During a period give years, instructions to the bank about international funds transfer instructions for moving money into and out of Australia for about more than 19.5 million times has not been reported by Westpac, the anti-money laundering regulator alleged.
 
Westpac "allowed correspondent banks to access its banking environment and the Australian Payments System without conducting appropriate due diligence" related to these transfers, AUSTRAC alleged.
 
A few of the banking partners of Westpac are operational in some of the high risk countries of the world including the likes of Iraq, Lebanon, Ukraine, Zimbabwe and Democratic Republic of Congo and this has potentially allowed criminals, terrorists and sanctioned individuals or governments for transferring of money to and from Australia.
 
Westpac’s behavior was described by AUSTRAC's chief executive officer Nicole Rose as "serious and systemic non-compliance". He said this in a very brief statement before the media at Parliament House. "Serious and systemic non-compliance leaves our financial system open to being exploited by criminals," he said.
 
The scale of the theoretical maximum fine Westpac could face was also outlined in the conscise statement of claim by AUSTRAC. "Westpac has contravened the act on over 23 million occasions, each contravention attracting a civil penalty between $17 million and $21 million," the regulator noted.
 
The amount of the fine can potentially be $391 which is the lower end of those maximum penalties, calculated on the basis of the 23 million contraventions allowed by the bank.
 
But the actual penalty paid is likely to be much smaller which has been highlighted in the Commonwealth Bank money laundering case.
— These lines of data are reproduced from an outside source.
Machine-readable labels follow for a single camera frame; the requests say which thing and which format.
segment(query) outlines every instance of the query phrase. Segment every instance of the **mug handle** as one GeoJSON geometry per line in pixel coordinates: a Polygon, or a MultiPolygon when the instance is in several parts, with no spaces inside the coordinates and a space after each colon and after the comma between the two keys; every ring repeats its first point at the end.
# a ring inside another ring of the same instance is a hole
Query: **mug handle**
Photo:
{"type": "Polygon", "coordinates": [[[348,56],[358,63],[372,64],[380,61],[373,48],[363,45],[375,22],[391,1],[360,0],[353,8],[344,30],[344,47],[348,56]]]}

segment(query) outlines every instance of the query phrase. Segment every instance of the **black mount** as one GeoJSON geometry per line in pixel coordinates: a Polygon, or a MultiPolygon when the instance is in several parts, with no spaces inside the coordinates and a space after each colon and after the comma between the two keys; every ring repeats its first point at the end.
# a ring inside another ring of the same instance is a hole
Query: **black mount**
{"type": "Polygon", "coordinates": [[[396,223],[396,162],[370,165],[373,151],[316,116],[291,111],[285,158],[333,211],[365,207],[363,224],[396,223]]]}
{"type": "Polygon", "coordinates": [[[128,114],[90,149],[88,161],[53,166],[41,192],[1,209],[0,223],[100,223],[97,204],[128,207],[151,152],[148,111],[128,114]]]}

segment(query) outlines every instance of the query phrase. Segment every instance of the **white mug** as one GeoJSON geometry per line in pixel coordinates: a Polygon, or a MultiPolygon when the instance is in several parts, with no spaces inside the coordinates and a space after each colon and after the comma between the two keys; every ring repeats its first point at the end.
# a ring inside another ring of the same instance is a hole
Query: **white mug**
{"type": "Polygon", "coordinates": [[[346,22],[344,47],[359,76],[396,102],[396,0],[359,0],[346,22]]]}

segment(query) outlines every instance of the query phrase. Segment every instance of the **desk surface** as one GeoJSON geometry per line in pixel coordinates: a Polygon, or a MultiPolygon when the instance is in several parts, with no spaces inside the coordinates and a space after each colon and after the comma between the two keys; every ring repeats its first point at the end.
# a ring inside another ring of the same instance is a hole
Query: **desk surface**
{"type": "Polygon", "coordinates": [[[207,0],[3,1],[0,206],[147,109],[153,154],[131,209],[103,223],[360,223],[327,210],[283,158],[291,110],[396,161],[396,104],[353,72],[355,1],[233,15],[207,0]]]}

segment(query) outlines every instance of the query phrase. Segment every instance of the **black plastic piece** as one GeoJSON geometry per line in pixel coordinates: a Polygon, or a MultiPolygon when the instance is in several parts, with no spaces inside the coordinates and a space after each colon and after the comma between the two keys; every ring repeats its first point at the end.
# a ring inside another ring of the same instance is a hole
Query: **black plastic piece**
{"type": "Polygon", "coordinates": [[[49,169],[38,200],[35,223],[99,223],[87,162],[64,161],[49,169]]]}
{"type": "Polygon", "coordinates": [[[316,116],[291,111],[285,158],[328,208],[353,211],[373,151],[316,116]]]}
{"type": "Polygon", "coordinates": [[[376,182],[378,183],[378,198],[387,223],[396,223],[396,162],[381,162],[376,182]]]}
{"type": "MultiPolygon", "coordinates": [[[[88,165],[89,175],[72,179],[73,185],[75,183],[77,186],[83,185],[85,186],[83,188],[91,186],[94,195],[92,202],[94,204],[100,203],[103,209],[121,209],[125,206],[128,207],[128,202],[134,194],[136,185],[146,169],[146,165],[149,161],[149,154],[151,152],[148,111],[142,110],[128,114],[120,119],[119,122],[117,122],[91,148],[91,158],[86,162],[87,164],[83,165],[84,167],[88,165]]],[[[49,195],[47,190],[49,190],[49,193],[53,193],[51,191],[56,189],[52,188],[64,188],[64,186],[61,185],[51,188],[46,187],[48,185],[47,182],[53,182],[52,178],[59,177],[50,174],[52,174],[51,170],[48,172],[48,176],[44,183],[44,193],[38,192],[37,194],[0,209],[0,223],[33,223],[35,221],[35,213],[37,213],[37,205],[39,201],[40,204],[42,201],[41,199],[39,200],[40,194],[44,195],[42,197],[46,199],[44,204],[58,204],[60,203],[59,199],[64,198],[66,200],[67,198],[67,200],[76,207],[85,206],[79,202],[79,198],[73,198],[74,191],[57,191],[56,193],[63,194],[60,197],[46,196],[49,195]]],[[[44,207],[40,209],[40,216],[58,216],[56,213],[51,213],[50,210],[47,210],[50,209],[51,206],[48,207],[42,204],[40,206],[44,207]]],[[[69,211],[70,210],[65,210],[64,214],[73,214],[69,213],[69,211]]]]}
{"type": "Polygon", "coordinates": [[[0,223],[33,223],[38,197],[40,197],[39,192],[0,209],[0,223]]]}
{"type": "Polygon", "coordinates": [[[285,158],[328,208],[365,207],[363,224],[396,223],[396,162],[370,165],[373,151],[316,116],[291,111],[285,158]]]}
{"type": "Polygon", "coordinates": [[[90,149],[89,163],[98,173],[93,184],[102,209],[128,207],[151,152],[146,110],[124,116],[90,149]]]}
For example, only $700 million in penalties for 53,700 breaches was paid as settlement with the AUSTRAC by CBA even though it potentially faced a theoretical maximum penalty of close to $1 trillion.
 
The statement of claim by AUSTRAC was even more damning for the bank and its management compared to the statements it gave in the media. "These contraventions are the result of systemic failures in its control environment, indifference by senior management and inadequate oversight by the board," it alleged.
 
"They stemmed from Westpac's failure to properly resource the AML-CTF function, to invest in appropriate IT systems and automated solutions and to remediate known compliance issues in a timely manner. They have occurred because Westpac adopted an ad hoc approach to ML/TF [money laundering/terrorism financing] risk management and compliance," the anti-money laundering regulator said.